Nous allons ensuite au pub. Il est envahi de locaux à casquettes qui reviennent d’un enterrement et ont besoin de noyer leur chagrin. Ils chantent. Nous tentons de pousser aussi la chansonnette mais, comme personne n’est capable de se souvenir jusqu’au bout d’une seule chanson à cause de l’éducation nationale en France, nous terminons par la Marseillaise (le premier couplet seulement). Le chant plaît aux Irlandais qui le chantent un peu aussi mais n’ont pas l’air de savoir plus que nous les paroles (il est vrai pour eux dans une langue étrangère).

Au pub, le whisky se boit à température ambiante, allongé d’un peu d’eau froide pour faire durer mais cela fait moins viril. Les connaisseurs boivent la première dose avec un peu d’eau glacée pour ne pas brûler les papilles, puis leur seconde dose sec. La bière, par pinte dans chaque chope (0.57 litre !), oblige à visiter les toilettes. Ce sont de véritables cathédrales : la dalle des pissotières fait bien deux mètres de hauteur et un rideau d’eau l’arrose en permanence depuis le plafond. Ce n’est pas un recoin planqué sous l’escalier comme dans les mesquins cafés parisiens mais une pièce à part entière que les clients visitent plusieurs fois dans la soirée.

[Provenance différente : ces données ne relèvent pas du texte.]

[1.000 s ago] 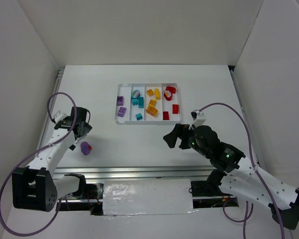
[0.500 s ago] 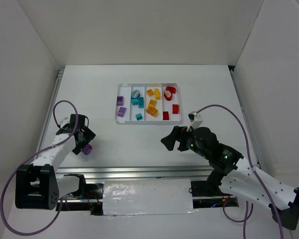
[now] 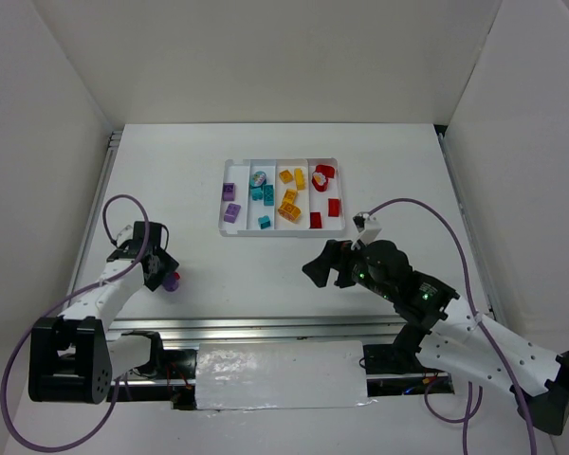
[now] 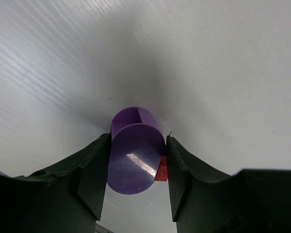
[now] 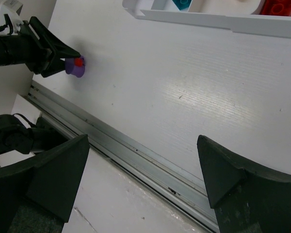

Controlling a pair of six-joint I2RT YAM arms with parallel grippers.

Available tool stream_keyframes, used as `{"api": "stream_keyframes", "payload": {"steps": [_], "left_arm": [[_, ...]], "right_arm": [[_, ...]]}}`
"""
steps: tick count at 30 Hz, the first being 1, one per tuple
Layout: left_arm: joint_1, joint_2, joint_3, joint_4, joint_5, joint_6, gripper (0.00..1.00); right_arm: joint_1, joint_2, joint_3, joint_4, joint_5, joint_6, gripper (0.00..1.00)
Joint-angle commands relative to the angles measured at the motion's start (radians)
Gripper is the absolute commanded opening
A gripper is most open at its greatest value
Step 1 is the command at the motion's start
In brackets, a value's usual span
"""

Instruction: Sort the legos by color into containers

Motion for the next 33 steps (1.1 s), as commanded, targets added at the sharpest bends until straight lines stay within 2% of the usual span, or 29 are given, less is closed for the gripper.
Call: {"api": "stream_keyframes", "payload": {"steps": [1, 4, 8, 9, 13, 16, 17, 18, 22, 27, 30, 33], "left_arm": [[0.002, -0.019, -0.013, 0.052, 0.029, 0.037, 0.0], [0.002, -0.056, -0.034, 0.112, 0.09, 0.069, 0.0], [-0.038, -0.163, -0.062, 0.271, 0.271, 0.172, 0.0], [-0.097, -0.212, -0.058, 0.304, 0.323, 0.18, 0.0], [-0.295, -0.315, -0.008, 0.35, 0.284, 0.152, 0.0], [-0.419, -0.352, 0.028, 0.376, 0.284, 0.103, 0.0], [-0.471, -0.353, 0.047, 0.391, 0.285, 0.084, 0.0], [-0.498, -0.35, 0.057, 0.395, 0.284, 0.071, 0.0], [-0.602, -0.326, 0.113, 0.372, 0.199, 0.02, 0.0], [-0.673, -0.303, 0.14, 0.411, 0.215, -0.024, 0.0], [-0.702, -0.3, 0.151, 0.411, 0.19, -0.038, 0.0], [-0.726, -0.297, 0.153, 0.418, 0.175, -0.052, 0.0]], "right_arm": [[0.012, 0.014, -0.009, 0.069, -0.027, -0.014, 1.0], [0.012, 0.031, -0.026, 0.115, -0.09, -0.024, 1.0], [0.01, 0.058, -0.052, 0.243, -0.217, -0.009, 1.0], [0.01, 0.067, -0.053, 0.273, -0.239, 0.002, 0.99], [0.018, 0.144, -0.098, 0.483, -0.331, 0.092, 0.95], [0.03, 0.231, -0.11, 0.624, -0.345, 0.117, 0.86], [0.047, 0.251, -0.099, 0.667, -0.339, 0.118, 0.78], [0.059, 0.283, -0.093, 0.682, -0.298, 0.117, 0.73], [0.117, 0.33, -0.058, 0.757, -0.199, 0.071, 0.62], [0.193, 0.353, -0.038, 0.761, 0.006, 0.011, 0.62], [0.214, 0.36, -0.026, 0.749, 0.06, 0.006, 0.68], [0.242, 0.383, 0.003, 0.727, 0.114, 0.002, 0.68]]}}
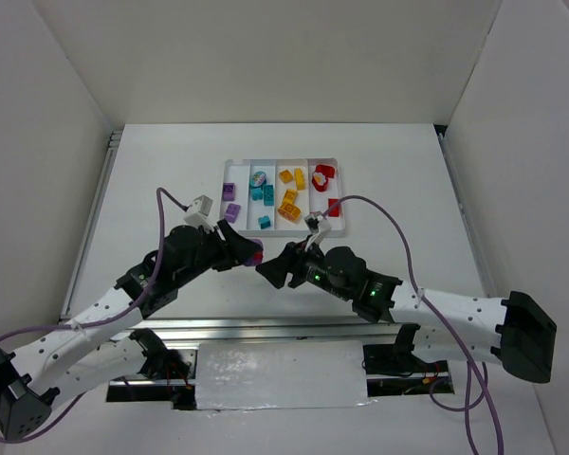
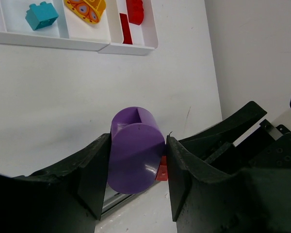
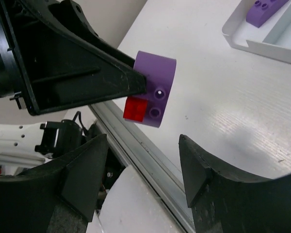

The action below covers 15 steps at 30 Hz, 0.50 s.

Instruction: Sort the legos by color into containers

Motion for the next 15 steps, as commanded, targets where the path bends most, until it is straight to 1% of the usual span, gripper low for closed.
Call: {"api": "stream_keyframes", "payload": {"steps": [1, 5, 7, 9, 10, 11, 13, 15], "left_arm": [[-0.031, 0.0, 0.043, 0.067, -0.04, -0.038, 0.0], [-0.058, 0.006, 0.057, 0.069, -0.063, -0.05, 0.0], [-0.068, 0.006, 0.06, 0.072, -0.065, -0.051, 0.0], [-0.071, 0.005, 0.057, 0.084, -0.057, -0.054, 0.0], [-0.073, 0.005, 0.054, 0.092, -0.046, -0.059, 0.0], [-0.075, 0.002, 0.048, 0.102, -0.042, -0.062, 0.0], [-0.075, -0.001, 0.042, 0.112, -0.028, -0.07, 0.0], [-0.076, 0.0, 0.04, 0.112, -0.02, -0.074, 0.0]], "right_arm": [[0.036, 0.026, 0.071, 0.039, 0.129, -0.034, 0.68], [0.051, 0.046, 0.091, 0.03, 0.201, -0.021, 0.66], [0.051, 0.057, 0.092, 0.034, 0.214, -0.018, 0.67], [0.051, 0.069, 0.094, 0.042, 0.195, -0.019, 0.72], [0.053, 0.074, 0.098, 0.042, 0.189, -0.018, 0.79], [0.051, 0.08, 0.103, 0.039, 0.184, -0.016, 0.8], [0.053, 0.092, 0.11, 0.033, 0.18, -0.015, 0.81], [0.051, 0.088, 0.092, 0.056, 0.168, -0.025, 0.78]]}}
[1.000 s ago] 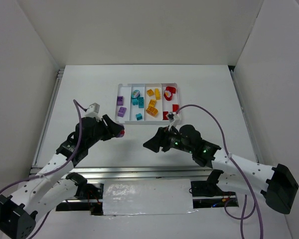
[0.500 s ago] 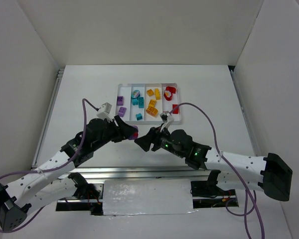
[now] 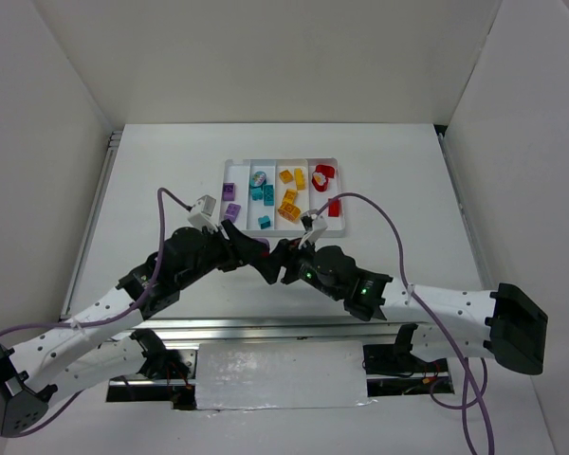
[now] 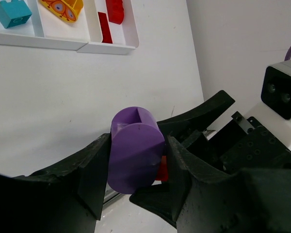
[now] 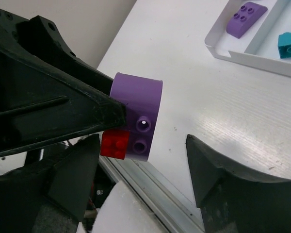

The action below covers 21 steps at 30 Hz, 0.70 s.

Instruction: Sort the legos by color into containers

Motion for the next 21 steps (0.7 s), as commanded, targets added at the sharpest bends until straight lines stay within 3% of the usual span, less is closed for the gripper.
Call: {"api": "stream_keyframes", "payload": {"steps": [1, 3, 4, 7, 9, 10, 12, 13, 17, 21], "left_arm": [[-0.006, -0.007, 0.025, 0.071, 0.022, -0.023, 0.0], [-0.005, -0.004, 0.025, 0.071, 0.025, -0.026, 0.0], [-0.006, -0.003, 0.025, 0.071, 0.027, -0.026, 0.0], [-0.008, -0.004, 0.027, 0.073, 0.034, -0.026, 0.0], [-0.008, -0.004, 0.03, 0.071, 0.038, -0.021, 0.09], [-0.008, -0.004, 0.036, 0.071, 0.039, -0.017, 0.43], [-0.008, -0.007, 0.048, 0.062, 0.038, -0.006, 0.95], [-0.008, -0.009, 0.073, 0.046, 0.039, 0.03, 0.99], [-0.008, -0.01, 0.18, -0.028, 0.097, 0.196, 0.99], [-0.006, -0.039, 0.214, 0.004, 0.321, 0.427, 1.0]], "right_arm": [[0.008, -0.005, 0.023, 0.078, 0.009, -0.021, 0.66], [0.01, -0.025, -0.003, 0.11, -0.005, -0.05, 0.44], [0.008, -0.033, -0.011, 0.126, -0.013, -0.061, 0.02], [0.008, -0.048, -0.045, 0.195, -0.037, -0.111, 0.0], [0.008, -0.056, -0.075, 0.236, -0.063, -0.154, 0.0], [0.008, -0.057, -0.085, 0.265, -0.085, -0.167, 0.0], [0.007, -0.059, -0.103, 0.278, -0.108, -0.199, 0.0], [0.005, -0.061, -0.109, 0.279, -0.126, -0.214, 0.0], [-0.021, -0.134, -0.157, 0.276, -0.276, -0.271, 0.0], [-0.05, -0.26, -0.172, 0.21, -0.452, -0.259, 0.0]]}}
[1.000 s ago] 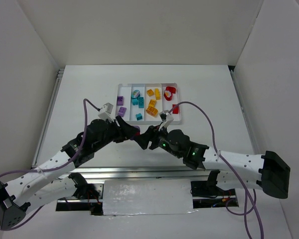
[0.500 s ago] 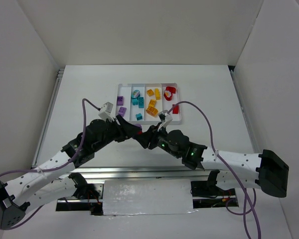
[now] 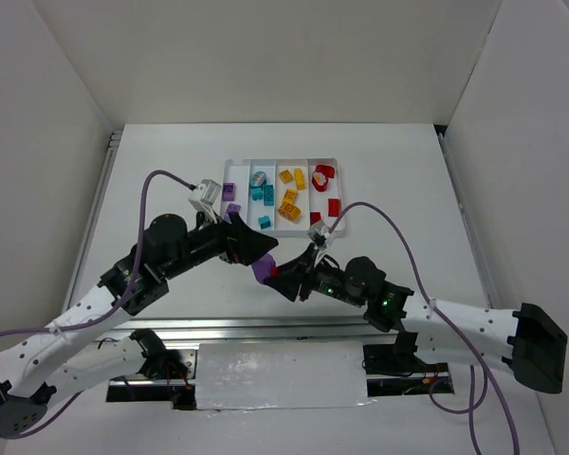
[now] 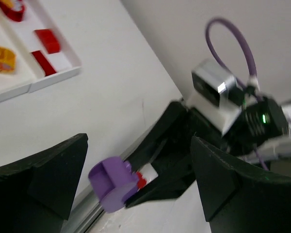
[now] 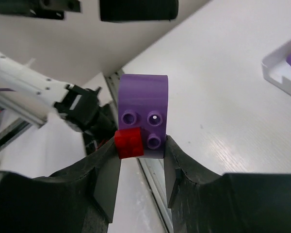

Je reviens au camp retrouver Emmanuelle qui a déjà quitté le pub. Au retour, les autres qui sortent veulent jouer à se faire peur et voir le lieu hanté dont leur a tant parlé Stéphane. L’enclos est désert, à l’écart du village. A la lumière rare des lampes électriques, l’église écroulée et les tombes en ruines prennent des airs chimériques. Un jour de tempête lorsque hurle le vent et que fouette la pluie en rafales, le lieu doit être peu rassurant. Une scène des Contrebandiers de Moonfleet se passe dans un tel cimetière. John en chemise blanche sans veste, courageux comme un boy anglais malgré ses dix ans, s’en tire très bien.